91% of people trust influencers more than traditional advertising. Influence marketing, a rapidly developing channel? Yes, but it’s a channel which can be difficult to manage. Understandably so: 9 times out of 10, the suggested partnership doesn’t suit the influencer.
When it comes to recruiting an influencer, it’s not a good idea to improvise. After all, you don’t underestimate the effort required when it comes to recruiting colleagues, so don’t underestimate the recruitment process for influencers. You need to follow a methodical process to get it right. That’s why we’ve summarised all the best practices for you so that you can recruit influencers who best suit your brand.
Know where you need to look and who you need to talk to
With a traditional marketing strategy, you need to know what to say, how to say it and to whom. It’s exactly the same when it comes to influencers. Before wasting time contacting all the biggest stars on Instagram and YouTube, take the time to consolidate your approach.
- Buyer persona: work out your influencer’s profile. Who is he/she, what’s his her/style, messages, content, and positioning? What should the partnership be like, ideally, both in terms of form and content? In socio-demographic terms, who should your influencers be to ensure that your message is shared and communicated properly? These questions will have radically different answers, depending on your area of focus (B2B or B2C).
- Audience matching: you need to ensure that the audience your influencer will be addressing is relevant to your target audience. This matching depends on the influencer’s content and style; consistency is key. You’re not going to ask a YouTuber who produces tech content to share your message about a cruise to the Bahamas or a new moisturizer, for example. Your message must remain totally consistent so that if the content weren’t sponsored, no-one would be surprised by the choice of subject.
Focus on diversity to reduce risks
As with any strategy, diversity helps to minimize risks, streamline messages and ensure they are well communicated to different communities. In general, there are three main profiles when it comes to influence marketing:
- The influencer: an opinion leader who talks about things which interest him/her. He/she may be paid to test, promote or talk about a product or a service. He/she has a wide-ranging and open editorial approach, aimed at the general public.
- The micro-influencer: an influencer who focuses on more of a niche market. He/she is more selective than an influencer, choosing quality over quantity. He/she tends to focus solely on premium content.
- The ambassador: a power user who is strongly linked to a brand and has significant personal branding. He/she is a satisfied customer, a “fanboy” or “fangirl” who promotes a brand which is important to him/her. His/her content is specific, more technical and includes more in-depth analysis.
You need to know about these different classifications because of each category’s content, tone, style and way of communicating very significantly.
The second step in your research process: spend some time conducting relevant competitive intelligence. Are your competitors working with influencers, micro-influencers, and ambassadors? Who are they? What content do they produce? Not only can this give you ideas but, it’s also a way to avoid collaborating too quickly with the same influencers as your competitors. Your message could be confused and misunderstood.
Lastly, vary your chosen social media: don’t just use Facebook and Instagram. Look at Twitter, LinkedIn, YouTube and even Pinterest too. Depending on your target and your personas, it’s important to prioritize when it comes to social media – but don’t put all your eggs in the same basket.

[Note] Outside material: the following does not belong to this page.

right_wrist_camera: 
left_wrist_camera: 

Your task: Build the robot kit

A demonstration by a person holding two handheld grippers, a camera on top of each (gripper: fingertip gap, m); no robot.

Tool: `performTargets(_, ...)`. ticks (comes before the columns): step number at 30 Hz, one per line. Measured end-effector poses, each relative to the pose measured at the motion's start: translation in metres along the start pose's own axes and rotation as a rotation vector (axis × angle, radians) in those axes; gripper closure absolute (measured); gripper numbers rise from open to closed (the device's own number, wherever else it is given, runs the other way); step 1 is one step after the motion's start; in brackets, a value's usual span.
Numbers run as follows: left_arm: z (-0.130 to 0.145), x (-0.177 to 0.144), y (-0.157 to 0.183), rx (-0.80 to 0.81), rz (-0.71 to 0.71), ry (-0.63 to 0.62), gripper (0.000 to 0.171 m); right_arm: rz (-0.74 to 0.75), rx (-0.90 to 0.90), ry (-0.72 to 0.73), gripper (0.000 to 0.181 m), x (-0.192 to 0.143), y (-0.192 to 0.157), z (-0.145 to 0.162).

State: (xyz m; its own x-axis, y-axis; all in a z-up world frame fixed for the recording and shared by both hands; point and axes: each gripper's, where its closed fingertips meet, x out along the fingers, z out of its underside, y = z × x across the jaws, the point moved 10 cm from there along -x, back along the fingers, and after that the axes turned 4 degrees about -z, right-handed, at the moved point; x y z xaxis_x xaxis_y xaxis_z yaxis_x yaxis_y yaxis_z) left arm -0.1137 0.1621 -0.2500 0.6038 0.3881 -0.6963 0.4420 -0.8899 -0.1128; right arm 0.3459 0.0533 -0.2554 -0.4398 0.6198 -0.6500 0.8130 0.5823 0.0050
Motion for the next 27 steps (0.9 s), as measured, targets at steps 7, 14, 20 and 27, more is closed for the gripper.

Establishing the right KPIs to choose influencers
Although KPIs are often chosen ahead of a campaign, you can use them when it comes to choosing an influencer. This is a way to use the main principles of credit management to score potential candidates. Here are a few examples:
- His/her e-reputation: what’s being said about him/her? How is the influencer perceived within his/her community? Have there ever been any incidents or inappropriate content? Take the time to do some research into the influencer’s history, public statements, and positions.
- Levels of engagement: to what extent does content from the influencer lead to interactions? Does he/she spark conversations? Is he/she involved in community conversations? How many comments, shares, retweets, etc. does he/she have? ? Decide which of these areas of focus are most important to you. An influencer who constantly and half-heartedly shares promotional content won’t have much impact.
- The quality of shared content: spelling mistakes, tone, style, personality, editorial approach – is the influencer in sync with your brand’s DNA? Does he/she share your values? Influence isn’t just about being seen; you want to generate positive sentiment through trusted communications which will turn your messages into real drivers in terms of marketing.
From a few hundred euros to several thousand euros per campaign or publication, influence marketing is a structured world. A world with its own norms and codes which can be particularly potent for companies which know what to do – especially if they work with an agency or a partner which specializes in this kind of marketing.